Using Old Hardware for Folding

Gorgon · September 8, 2018

After watching a shout-out on the WAN Show a few months ago I became interested in using some spare parts for Folding@Home.

I haven't gamed since Team Fortress was released and so I used the kid's gaming system (i5 e/w Gigabyte GTX1060 on Windows 10) initially to get a feel for how the software works. My primary desktop is a e31231v3 Xenon with 16GB ECC with a AMD FirePro WX4100 and only produced about 50,000 Points per Day (PPD) so I decided to see what I could do to get a dedicated Folding System up and running at minimal cost.

I had the kids old retired Acer Desktop lying around (a Future Shop open-box special purchased in 2010 that ran Win7 Home) and acquired a EVGA Short Board GTX 1060 3GB try things out.

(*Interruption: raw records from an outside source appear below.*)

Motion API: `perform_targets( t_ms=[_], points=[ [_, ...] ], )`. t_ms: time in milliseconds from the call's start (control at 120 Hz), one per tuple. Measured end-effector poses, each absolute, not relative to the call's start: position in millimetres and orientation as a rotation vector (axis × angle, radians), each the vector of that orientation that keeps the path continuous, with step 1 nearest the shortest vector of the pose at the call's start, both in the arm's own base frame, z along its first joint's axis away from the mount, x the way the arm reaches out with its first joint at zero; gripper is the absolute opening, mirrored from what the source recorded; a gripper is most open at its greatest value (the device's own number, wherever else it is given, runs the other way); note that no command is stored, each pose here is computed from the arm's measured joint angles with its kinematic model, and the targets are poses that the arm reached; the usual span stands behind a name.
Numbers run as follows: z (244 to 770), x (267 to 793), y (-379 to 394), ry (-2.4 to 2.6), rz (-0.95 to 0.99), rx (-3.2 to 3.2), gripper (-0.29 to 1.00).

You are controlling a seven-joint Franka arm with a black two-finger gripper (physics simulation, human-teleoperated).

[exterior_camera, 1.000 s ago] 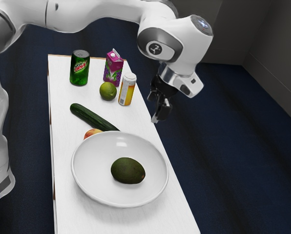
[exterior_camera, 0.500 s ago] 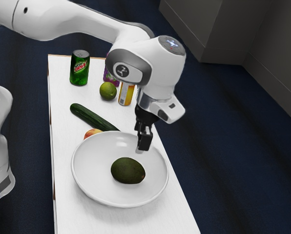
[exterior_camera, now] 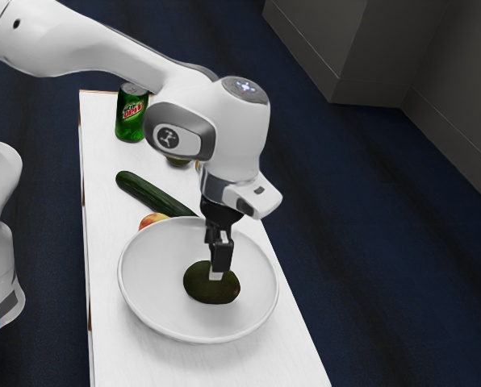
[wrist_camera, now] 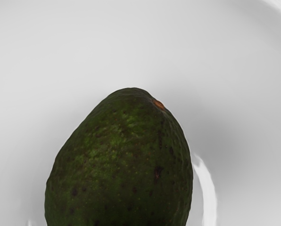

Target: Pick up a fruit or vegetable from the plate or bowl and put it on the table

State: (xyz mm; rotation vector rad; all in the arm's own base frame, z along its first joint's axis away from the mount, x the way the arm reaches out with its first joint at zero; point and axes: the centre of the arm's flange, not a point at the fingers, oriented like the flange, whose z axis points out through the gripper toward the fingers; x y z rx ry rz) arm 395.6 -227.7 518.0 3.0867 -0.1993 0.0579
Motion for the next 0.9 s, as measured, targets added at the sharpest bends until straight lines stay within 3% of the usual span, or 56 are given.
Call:
perform_targets(
  t_ms=[900],
  points=[
    [499, 393, -231, -0.693, 0.179, 3.088, 0.70]
  ],
)
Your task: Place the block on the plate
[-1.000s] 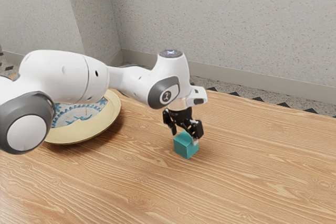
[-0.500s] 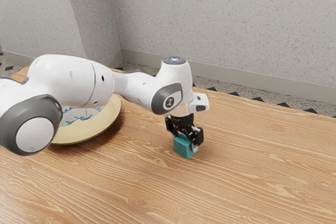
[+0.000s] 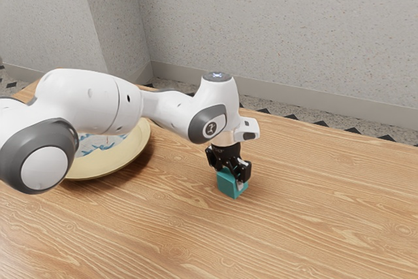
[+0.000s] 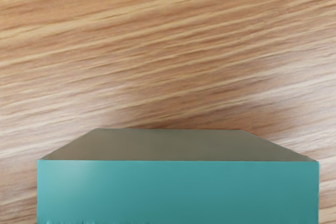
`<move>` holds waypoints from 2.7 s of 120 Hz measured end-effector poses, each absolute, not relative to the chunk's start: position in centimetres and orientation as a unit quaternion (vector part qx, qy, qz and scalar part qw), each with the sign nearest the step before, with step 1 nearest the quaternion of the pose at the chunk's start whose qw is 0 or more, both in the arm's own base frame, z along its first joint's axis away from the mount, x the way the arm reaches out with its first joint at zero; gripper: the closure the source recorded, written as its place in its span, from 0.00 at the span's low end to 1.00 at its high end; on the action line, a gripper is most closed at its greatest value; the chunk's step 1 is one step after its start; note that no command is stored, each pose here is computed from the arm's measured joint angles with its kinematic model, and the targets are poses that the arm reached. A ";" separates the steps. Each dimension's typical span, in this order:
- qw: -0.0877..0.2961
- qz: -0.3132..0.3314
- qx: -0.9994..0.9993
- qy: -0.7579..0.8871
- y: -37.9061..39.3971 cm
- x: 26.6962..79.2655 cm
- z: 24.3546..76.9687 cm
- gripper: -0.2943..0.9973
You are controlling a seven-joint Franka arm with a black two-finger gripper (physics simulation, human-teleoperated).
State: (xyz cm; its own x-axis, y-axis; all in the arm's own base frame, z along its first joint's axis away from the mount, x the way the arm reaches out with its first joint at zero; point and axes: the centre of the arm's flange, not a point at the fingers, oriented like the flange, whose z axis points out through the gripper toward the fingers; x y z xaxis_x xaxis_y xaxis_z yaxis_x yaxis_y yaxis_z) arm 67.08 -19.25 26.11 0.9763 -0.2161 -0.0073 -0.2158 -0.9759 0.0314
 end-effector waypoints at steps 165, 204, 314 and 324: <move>-0.017 0.021 0.999 0.040 9.2 67.7 38.0 0.46; -0.021 0.020 0.999 0.045 16.0 65.9 39.3 0.46; -0.022 -0.031 0.998 0.048 25.7 63.1 32.1 0.34; -0.023 -0.031 0.998 0.046 25.7 63.1 32.3 0.30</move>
State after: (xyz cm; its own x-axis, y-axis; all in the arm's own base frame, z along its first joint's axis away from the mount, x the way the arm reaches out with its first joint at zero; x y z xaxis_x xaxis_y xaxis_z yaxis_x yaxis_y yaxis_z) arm 63.13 25.65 32.28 0.9939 0.0937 -0.0588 0.0908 -0.9946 -0.0495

This worked well but I wanted to find the sweet spot in terms of power efficiency and PPD.

Objective:

Determine the performance and efficiency at folding of a system at various power limits. The Power Limit of the GPU was adjusted from it's minimum and maximum values in 5W increments and at each step the Total system power was measured using a Power Meter and work done recorded while running a synthetic load for 10 minutes.

In regular operation folding it was observed that the GPU temperature reached over 90% of it's final long-term temperature within the first 10 minutes.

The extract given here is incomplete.